La capacidad médica y organizativa frente al coronavirus opera bajo unas condiciones de sensacionalismo cultural y débil pensamiento crítico

La diferencia sustancial entre previos episodios epidémicos, como el sida o el último brote de ébola, y la presente epidemia del coronavirus, es que la ubicuidad de las redes sociales globales ha pasado a formar parte integral del problema.

El efecto multiplicador de información instantánea en bruto ha facilitado la eclosión de mercaderes del miedo, que están sabiendo sacar partido de la cultura de la aprehensión, que ya forma parte de los rasgos sociales del siglo XXI, y está creando un estado de opinión que, paradójicamente, lleva a las autoridades a temer más a la histeria colectiva que al contagio, y que les induce inclinarse por emular el modus operandi chino, que precisamente propició la expansión del brote epidémico.

Aunque China no desconocía las dinámicas de los brotes epidémicos, la renuencia a corregir los errores sanitarios cometidos en la gestión de las enfermedades infecciosas y la regulación de la seguridad alimentaria ha hecho inevitable la pérdida de control de esta nueva cepa, que quisieron combatir con medidas de confinamiento, aislamiento territorial y manipulación comunicativa, propias de la Edad Media.

La penúltima crisis sanitaria china, creada por la expansión del Síndrome Respiratorio Agudo Severo en 2003 –focalizada en la provincia de Hubei, cuya capital es Wuhan– se saldó con 780 fallecidos, y dejó sospechas fundadas de que la gravedad del brote fue atribuible a la falta de transparencia de las autoridades chinas.

Después de 17 años, en un mundo mucho más interconectado y mutuamente dependiente, se repiten los patrones de una respuesta en la que la opaca obsesión por el control social propicia la propagación del coronavirus, que ya ha superado el número de muertes causadas por la epidemia de 2003 y tiene ya alcance global.

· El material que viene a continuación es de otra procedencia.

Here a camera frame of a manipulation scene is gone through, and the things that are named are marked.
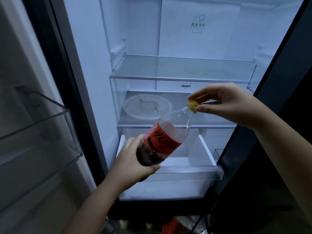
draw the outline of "right hand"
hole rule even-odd
[[[208,85],[194,93],[188,100],[196,100],[198,112],[215,114],[252,130],[261,127],[272,111],[251,94],[244,92],[234,83]]]

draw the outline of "plastic container lid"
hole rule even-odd
[[[125,112],[142,120],[156,120],[172,110],[167,99],[154,94],[139,94],[124,101]]]

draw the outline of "bottle cap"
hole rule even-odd
[[[196,111],[196,107],[199,105],[199,103],[195,100],[189,100],[189,102],[186,104],[186,106],[193,112],[193,113],[197,113]]]

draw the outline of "hand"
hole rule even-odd
[[[143,136],[127,140],[105,178],[110,181],[111,185],[116,186],[119,193],[160,169],[159,165],[145,167],[138,162],[135,153]]]
[[[234,83],[208,85],[192,93],[189,100],[204,103],[196,107],[198,112],[215,114],[252,130],[260,127],[268,114],[273,113],[254,96],[244,92]]]

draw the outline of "cola bottle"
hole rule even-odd
[[[196,101],[190,100],[184,108],[172,111],[157,120],[141,139],[136,151],[141,165],[160,164],[185,141],[197,106]]]

Ello ha demostrado que la adopción de medidas de contención propias de los tiempos de la peste negra, y la activación de mecanismos de control estatal que limitan el libre flujo de información dentro y a través de las fronteras del país, han creado las condiciones para el alarmismo y los rumores, causando frustración en las autoridades sanitarias internacionales.

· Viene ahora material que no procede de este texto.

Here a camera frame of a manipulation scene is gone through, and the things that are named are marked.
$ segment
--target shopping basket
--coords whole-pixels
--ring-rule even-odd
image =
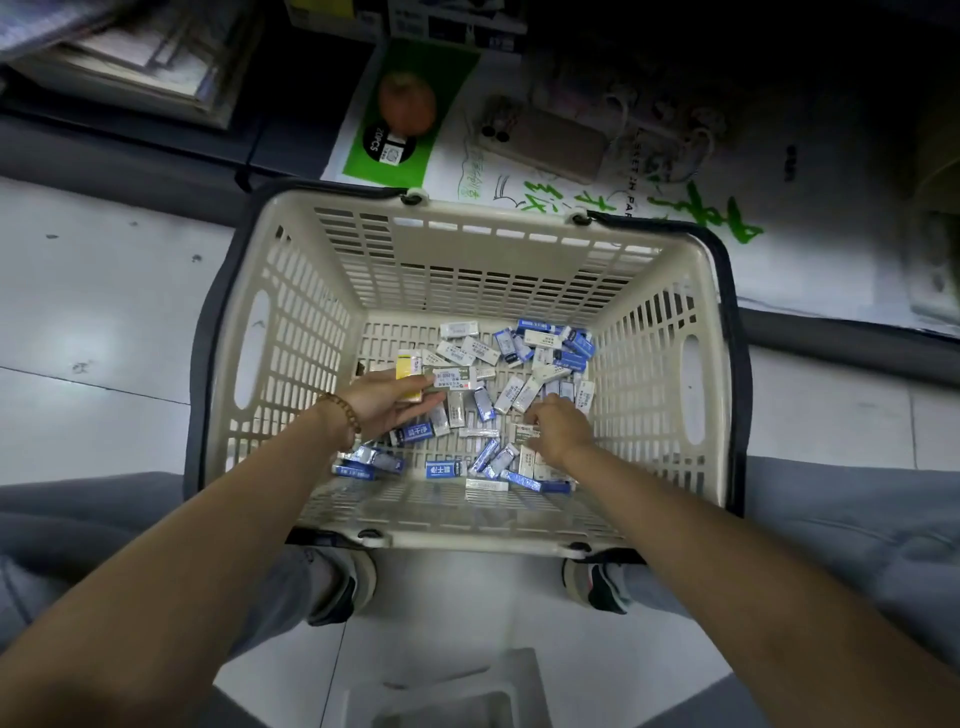
[[[322,391],[431,348],[439,324],[519,318],[593,334],[597,442],[737,515],[752,382],[723,244],[698,226],[583,209],[540,215],[422,190],[273,182],[256,191],[204,303],[191,362],[186,482],[195,492]],[[493,395],[507,378],[501,360]],[[501,432],[516,415],[498,416]],[[394,452],[402,475],[319,485],[293,538],[318,544],[622,557],[590,492],[469,491],[425,479],[479,438]]]

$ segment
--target yellow eraser
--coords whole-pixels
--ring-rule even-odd
[[[423,374],[423,359],[420,356],[419,349],[401,349],[396,353],[396,378],[403,379],[406,376]],[[423,392],[416,392],[406,397],[401,397],[397,401],[407,401],[411,403],[423,401]]]

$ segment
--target shoe
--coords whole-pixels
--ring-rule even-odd
[[[376,591],[376,564],[367,551],[307,546],[303,552],[307,561],[319,555],[343,575],[333,596],[319,604],[306,618],[306,623],[311,627],[342,624],[373,599],[373,592]]]
[[[589,609],[625,615],[633,600],[618,578],[619,570],[617,564],[585,564],[564,559],[561,576],[566,593],[575,602]]]

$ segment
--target phone case
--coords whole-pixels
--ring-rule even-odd
[[[493,96],[477,126],[477,143],[495,154],[590,184],[607,149],[600,132],[506,96]]]

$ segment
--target white floor tile
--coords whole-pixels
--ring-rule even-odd
[[[554,728],[636,726],[730,672],[691,619],[587,609],[566,595],[560,561],[523,567],[511,646],[537,650]]]
[[[912,384],[917,467],[927,471],[960,471],[960,391]]]
[[[268,728],[318,728],[343,632],[301,622],[224,665],[214,684]]]
[[[557,559],[457,552],[376,554],[370,610],[347,626],[324,727],[363,683],[420,684],[534,647],[553,724],[638,725],[730,669],[694,622],[639,608],[585,609]]]
[[[914,467],[905,380],[751,347],[751,455],[826,465]]]
[[[0,484],[183,472],[190,408],[0,369]]]
[[[189,402],[231,231],[0,178],[0,366]]]

Nos hemos convertido en seguidores en red del culto mediático al ‘Día del Juicio Final’

En el otro extremo de la balanza, la hipertrofia informativa hace más difícil que los gobiernos, los medios de comunicación internacionales y las instituciones supranacionales, sean capaces de responder al coronavirus con autoridad, por lo que el relato de los riesgos reales representados por la expansión del virus ocupa un segundo plano frente a la desinformación interesada.

Ello, a pesar de que la evidencia clínica demuestra que tenemos una capacidad formidable para combatir nuevas cepas de virus, tenemos los recursos y las herramientas técnicas, y los sistemas de advertencia y de seguimiento adecuados para hacer frente al coronavirus; muy superiores a los recursos que estaban disponibles hace solo 25 años.

Pero esta capacidad médica y organizativa se ve obligada a operar bajo unas condiciones de sensacionalismo cultural y débil pensamiento crítico, donde la opinión de un científico vale tanto como la de un lunático con mentalidad conspirativa enfrente de una cámara, haciendo que el auténtico problema en los países desarrollados sea la adicción a noticias, rumores e impulsos que contradicen la anodina versión oficial a la vez que refuerzan tanto los prejuicios raciales y misántropos, como toda suerte de supersticiones, todo ello aderezado por un cinismo cultural que tiene cierto fervor por las calamidades.

Y es que, como parece que no somos capaces de aceptar que vivimos en el momento histórico con mayor paz, salud y esperanza de vida, nos hemos convertido en oteadores de cisnes negros y en consumidores de angustias artificiales.

Nos hemos convertido en seguidores en red del culto mediático al ‘Día del Juicio Final’ y compradores de mensajes que incluyen el catastrofismo climático, la Tercera Guerra Mundial y hasta plagas bíblicas como el coronavirus, con su corolario en forma de crisis económica, que seguimos empeñados en convertir en una profecía autocumplida, haciendo acopio de mascarillas sanitarias y difundiendo paranoia con nuestros teléfonos móviles.